EXERCISE GOAL ::
Without including pictures, set down every record exactly as it stands.

DATASET CONTENT ::
------------------------------------------------------------------------
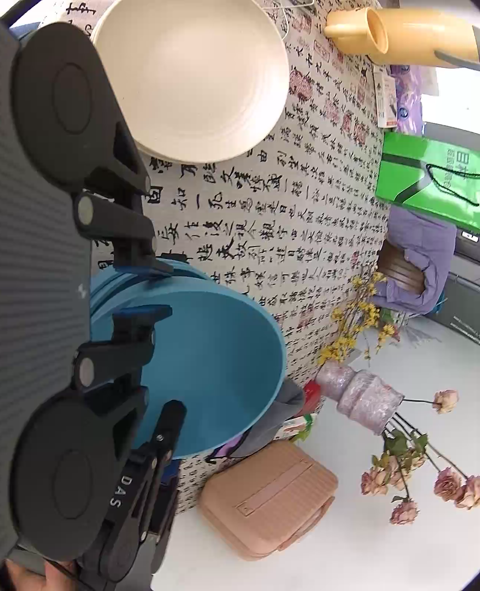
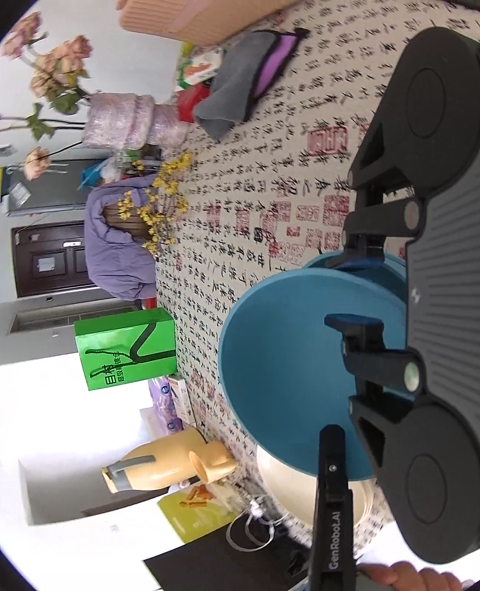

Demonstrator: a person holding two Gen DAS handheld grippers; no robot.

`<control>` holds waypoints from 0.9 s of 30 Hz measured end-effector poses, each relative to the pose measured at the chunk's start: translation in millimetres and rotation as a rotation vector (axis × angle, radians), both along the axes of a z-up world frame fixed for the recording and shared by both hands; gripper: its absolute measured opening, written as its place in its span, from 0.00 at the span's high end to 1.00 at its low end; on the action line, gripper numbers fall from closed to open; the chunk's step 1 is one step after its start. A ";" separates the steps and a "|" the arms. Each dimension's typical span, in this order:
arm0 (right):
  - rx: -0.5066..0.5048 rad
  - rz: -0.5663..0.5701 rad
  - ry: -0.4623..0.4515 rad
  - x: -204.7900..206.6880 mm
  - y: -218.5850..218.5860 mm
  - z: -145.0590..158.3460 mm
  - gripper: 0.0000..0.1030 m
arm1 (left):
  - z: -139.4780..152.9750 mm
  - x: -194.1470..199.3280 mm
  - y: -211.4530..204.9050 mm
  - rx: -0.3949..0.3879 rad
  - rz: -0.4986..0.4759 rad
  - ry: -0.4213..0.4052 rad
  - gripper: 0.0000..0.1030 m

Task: Organize plates and bowls
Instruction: 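Lower the bowl into the nested bowls and open both tools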

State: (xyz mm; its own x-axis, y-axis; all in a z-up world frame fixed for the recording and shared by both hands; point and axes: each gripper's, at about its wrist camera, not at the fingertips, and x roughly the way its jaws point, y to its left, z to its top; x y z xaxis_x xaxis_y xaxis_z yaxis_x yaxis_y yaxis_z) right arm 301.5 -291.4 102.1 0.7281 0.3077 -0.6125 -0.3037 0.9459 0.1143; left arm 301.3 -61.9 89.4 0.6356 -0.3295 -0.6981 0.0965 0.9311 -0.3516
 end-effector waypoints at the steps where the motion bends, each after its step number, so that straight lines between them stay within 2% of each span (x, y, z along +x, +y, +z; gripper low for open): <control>1: -0.023 0.004 -0.013 -0.8 2.5 -1.4 0.74 | -1.5 0.1 0.1 -0.001 0.001 0.002 0.85; 7: -0.122 0.055 -0.062 -3.3 15.3 -5.9 0.63 | -3.1 -0.4 2.6 -0.011 -0.008 -0.001 0.84; 11: -0.170 0.089 -0.097 -4.8 20.8 -5.5 0.61 | -7.7 -2.2 6.7 -0.021 -0.019 -0.004 0.81; 13: -0.189 0.101 -0.108 -3.8 23.2 -5.5 0.51 | -9.3 -4.2 7.4 -0.029 -0.029 -0.016 0.80; 16: -0.208 0.114 -0.125 1.1 24.2 -7.6 0.49 | -8.2 -7.1 5.4 -0.021 -0.046 -0.042 0.79; 20: -0.167 0.120 -0.126 9.1 18.7 -5.7 0.49 | -3.5 -10.9 6.1 0.020 -0.072 -0.108 0.75; 22: -0.157 0.113 -0.133 11.7 16.7 -3.8 0.48 | -0.2 -12.5 8.0 0.041 -0.067 -0.152 0.64; 26: -0.125 0.088 -0.176 10.9 10.3 -3.3 0.47 | 3.2 -23.9 12.6 0.120 -0.029 -0.285 0.54; 27: -0.108 0.083 -0.200 9.0 6.5 -4.2 0.44 | 3.8 -28.1 13.2 0.143 -0.015 -0.324 0.49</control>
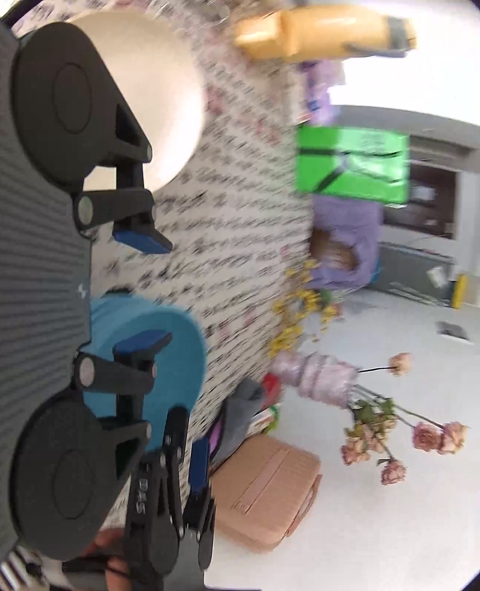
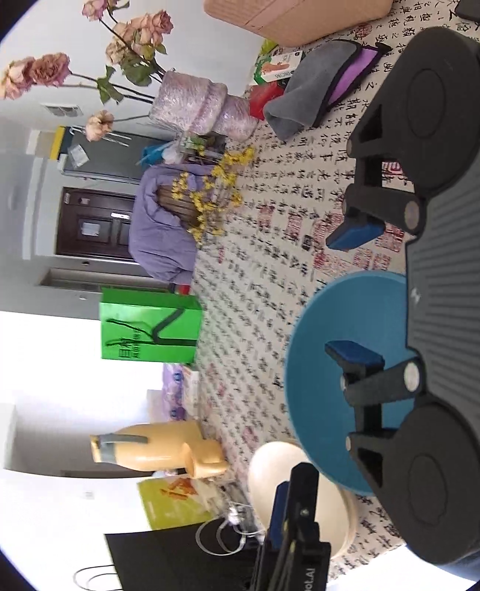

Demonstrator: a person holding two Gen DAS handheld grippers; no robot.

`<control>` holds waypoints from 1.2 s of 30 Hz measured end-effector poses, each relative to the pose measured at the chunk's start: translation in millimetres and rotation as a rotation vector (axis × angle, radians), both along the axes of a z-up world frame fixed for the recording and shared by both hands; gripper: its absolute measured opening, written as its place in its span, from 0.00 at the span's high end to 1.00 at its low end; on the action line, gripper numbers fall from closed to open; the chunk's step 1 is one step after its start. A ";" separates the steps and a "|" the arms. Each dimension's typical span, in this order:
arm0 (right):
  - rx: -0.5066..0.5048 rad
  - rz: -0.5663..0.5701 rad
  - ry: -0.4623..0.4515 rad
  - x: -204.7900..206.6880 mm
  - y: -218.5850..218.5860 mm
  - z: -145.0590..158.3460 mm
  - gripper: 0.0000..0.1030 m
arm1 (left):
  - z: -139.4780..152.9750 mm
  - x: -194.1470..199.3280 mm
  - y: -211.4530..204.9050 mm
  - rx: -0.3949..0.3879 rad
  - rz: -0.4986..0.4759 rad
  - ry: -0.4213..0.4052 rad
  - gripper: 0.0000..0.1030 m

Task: Organize plates and bowls
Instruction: 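Lower the bowl into the nested bowls and open both tools, then move both tools to the stack of three blue bowls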

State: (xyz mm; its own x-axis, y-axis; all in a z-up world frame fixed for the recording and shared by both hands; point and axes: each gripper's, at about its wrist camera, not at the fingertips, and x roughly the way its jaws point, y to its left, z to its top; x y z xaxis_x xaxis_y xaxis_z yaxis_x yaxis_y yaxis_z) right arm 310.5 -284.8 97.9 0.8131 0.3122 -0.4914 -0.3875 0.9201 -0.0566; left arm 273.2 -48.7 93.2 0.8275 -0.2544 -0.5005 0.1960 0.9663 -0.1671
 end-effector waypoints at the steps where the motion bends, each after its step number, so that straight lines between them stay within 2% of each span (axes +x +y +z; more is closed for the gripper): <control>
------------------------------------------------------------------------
ANSWER AREA ::
Demonstrator: a person holding two Gen DAS handheld grippers; no robot.

`<control>` holds waypoints from 0.9 s of 30 Hz measured end-effector poses, each relative to the pose measured at the chunk's start: translation in millimetres and rotation as a rotation vector (axis × angle, radians), both along the axes of a z-up world frame fixed for the recording and shared by both hands; gripper: its absolute measured opening, written as its place in its span, from 0.00 at the span's high end to 1.00 at its low end; on the action line, gripper numbers fall from closed to open; the chunk's step 1 is one step after its start. A ";" separates the steps and a "|" the arms. Each dimension's typical span, in this order:
arm0 (right):
  - rx: -0.5066..0.5048 rad
  - rz: -0.5663..0.5701 rad
  - ry: -0.4623..0.4515 rad
  - x: -204.7900..206.6880 mm
  - y: -218.5850..218.5860 mm
  - z: -145.0590..158.3460 mm
  - gripper: 0.0000..0.1030 m
arm1 (left):
  - z: -139.4780..152.9750 mm
  - x: -194.1470..199.3280 mm
  - y: -211.4530..204.9050 mm
  - rx: -0.3949..0.3879 rad
  - rz: -0.4986..0.4759 rad
  - ry: -0.4213..0.4052 rad
  - gripper: 0.0000..0.1030 m

Task: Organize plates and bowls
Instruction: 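Lower the bowl into the nested bowls and open both tools
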
State: (xyz mm; its own x-axis, y-axis; all in a z-up world frame fixed for the recording and shared by both hands; point and axes: each gripper's, at about its wrist camera, not at the fingertips, and x roughly the way its jaws point, y to its left, z to its top; x y z xaxis_x xaxis_y xaxis_z yaxis_x yaxis_y yaxis_z) right arm 301.5 -291.4 102.1 0.7281 0.3077 -0.6125 -0.3037 0.9459 0.1143; left arm 301.3 -61.9 89.4 0.6356 -0.3295 -0.6981 0.0965 0.9311 -0.3516
 end-effector waypoints at the steps where the motion bends, each after its step number, so that straight lines between them stay within 2% of each span (x, y, z along +x, +y, +z; gripper low for open): <control>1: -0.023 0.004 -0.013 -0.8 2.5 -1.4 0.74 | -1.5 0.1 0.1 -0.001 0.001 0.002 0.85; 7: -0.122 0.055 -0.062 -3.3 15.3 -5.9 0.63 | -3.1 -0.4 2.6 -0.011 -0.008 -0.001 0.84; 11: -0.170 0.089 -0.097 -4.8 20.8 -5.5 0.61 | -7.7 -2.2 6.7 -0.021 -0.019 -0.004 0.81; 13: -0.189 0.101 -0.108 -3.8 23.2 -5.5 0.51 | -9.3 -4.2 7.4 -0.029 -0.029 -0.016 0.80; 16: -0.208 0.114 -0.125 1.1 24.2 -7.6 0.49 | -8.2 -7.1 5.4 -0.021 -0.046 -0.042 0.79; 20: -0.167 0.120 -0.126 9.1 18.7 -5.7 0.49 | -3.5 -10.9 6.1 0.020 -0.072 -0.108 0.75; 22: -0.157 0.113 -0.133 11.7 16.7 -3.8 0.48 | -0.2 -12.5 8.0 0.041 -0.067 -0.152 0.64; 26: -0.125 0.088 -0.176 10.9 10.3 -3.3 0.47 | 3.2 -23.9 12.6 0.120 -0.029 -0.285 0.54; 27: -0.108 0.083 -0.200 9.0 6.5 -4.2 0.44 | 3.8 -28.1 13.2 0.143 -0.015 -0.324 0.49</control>

Demonstrator: a person holding two Gen DAS handheld grippers; no robot.

`<control>` holds waypoints from 1.2 s of 30 Hz measured end-effector poses, each relative to the pose measured at the chunk's start: translation in millimetres and rotation as a rotation vector (axis × angle, radians), both along the axes of a z-up world frame fixed for the recording and shared by both hands; gripper: its absolute measured opening, written as its place in its span, from 0.00 at the span's high end to 1.00 at its low end; on the action line, gripper numbers fall from closed to open; the chunk's step 1 is one step after its start. A ";" separates the steps and a "|" the arms. Each dimension's typical span, in this order:
arm0 (right):
  - rx: -0.5066..0.5048 rad
  - rz: -0.5663..0.5701 rad
  - ry: -0.4623..0.4515 rad
  - x: -204.7900..206.6880 mm
  - y: -218.5850..218.5860 mm
  - z: -145.0590..158.3460 mm
  - gripper: 0.0000..0.1030 m
arm1 (left):
  - z: -139.4780..152.9750 mm
  - x: -194.1470..199.3280 mm
  - y: -211.4530..204.9050 mm
  - rx: -0.3949..0.3879 rad
  - rz: -0.4986..0.4759 rad
  - ry: -0.4213..0.4052 rad
  - gripper: 0.0000..0.1030 m

Task: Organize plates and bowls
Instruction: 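Lower the bowl into the nested bowls and open both tools, then move both tools to the stack of three blue bowls
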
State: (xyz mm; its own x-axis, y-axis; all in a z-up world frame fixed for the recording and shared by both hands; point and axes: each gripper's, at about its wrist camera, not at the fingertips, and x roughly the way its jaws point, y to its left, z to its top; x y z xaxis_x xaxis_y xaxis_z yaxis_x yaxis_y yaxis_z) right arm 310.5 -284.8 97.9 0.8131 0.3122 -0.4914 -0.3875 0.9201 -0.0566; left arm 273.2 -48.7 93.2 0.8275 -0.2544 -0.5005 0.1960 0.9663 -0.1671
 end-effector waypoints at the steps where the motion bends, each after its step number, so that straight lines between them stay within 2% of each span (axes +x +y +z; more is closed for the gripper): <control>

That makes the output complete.